Rahm Emanuel s’est engagé en 1991 dans l’armée israélienne comme volontaire civil durant la première guerre du Golfe déclenchée par Bush père qui utilisa des projectiles contenant de l’uranium appauvri. Ceux-ci causèrent de graves maladies aux soldats étasuniens qui participèrent à l’offensive contre la Garde républicaine iraquienne battant en retraite et à une quantité incalculable de civils.
Depuis cette guerre, il se consomme au Proche-Orient et au Moyen-Orient des quantités fabuleuses d’armements que le complexe militaro-industriel des Etats-Unis lance sur le marché.

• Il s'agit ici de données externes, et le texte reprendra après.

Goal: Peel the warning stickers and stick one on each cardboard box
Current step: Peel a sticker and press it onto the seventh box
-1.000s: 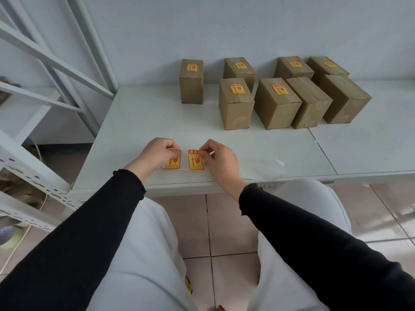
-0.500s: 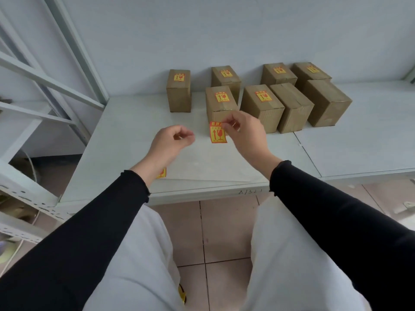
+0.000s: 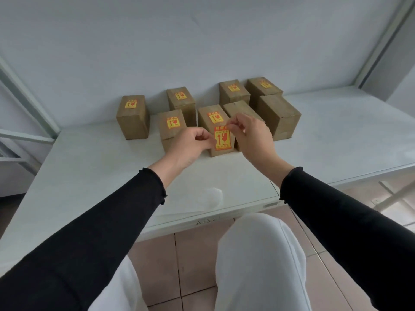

Il semble peu probable – bien que ce soit théoriquement possible – que les racistes d’extrême droite parviennent à étancher leur soif de supériorité ethnique et assassinent Obama, comme ils l’ont fait de Martin Luther King, ce grand leader des droits de l’homme, compte tenu de la protection dont bénéficie le président depuis son élection, jour et nuit sans interruption.
Obama, Emanuel et tous les brillants politiciens et économistes qu’ils ont réunis ne suffiront pas à régler les problèmes croissants de la société capitaliste étasunienne.
Même si Kant, Platon et Aristote ressuscitaient ensemble en même temps que le brillant économiste que fut John Kenneth Galbraith, ils ne seraient pas non plus capables de résorber les contradictions antagoniques toujours plus fréquentes et plus profondes du système. Ils auraient été heureux aux temps d’Abraham Lincoln, quelqu’un que le nouveau président admire à juste titre, mais cette époque est bel et bien révolue.
Tous les autres peuples devront payer les frais du gaspillage colossal des USA et garantir avant tout, sur une planète toujours plus polluée, les postes de travail dans ce pays et les profits de ses grosses transnationales.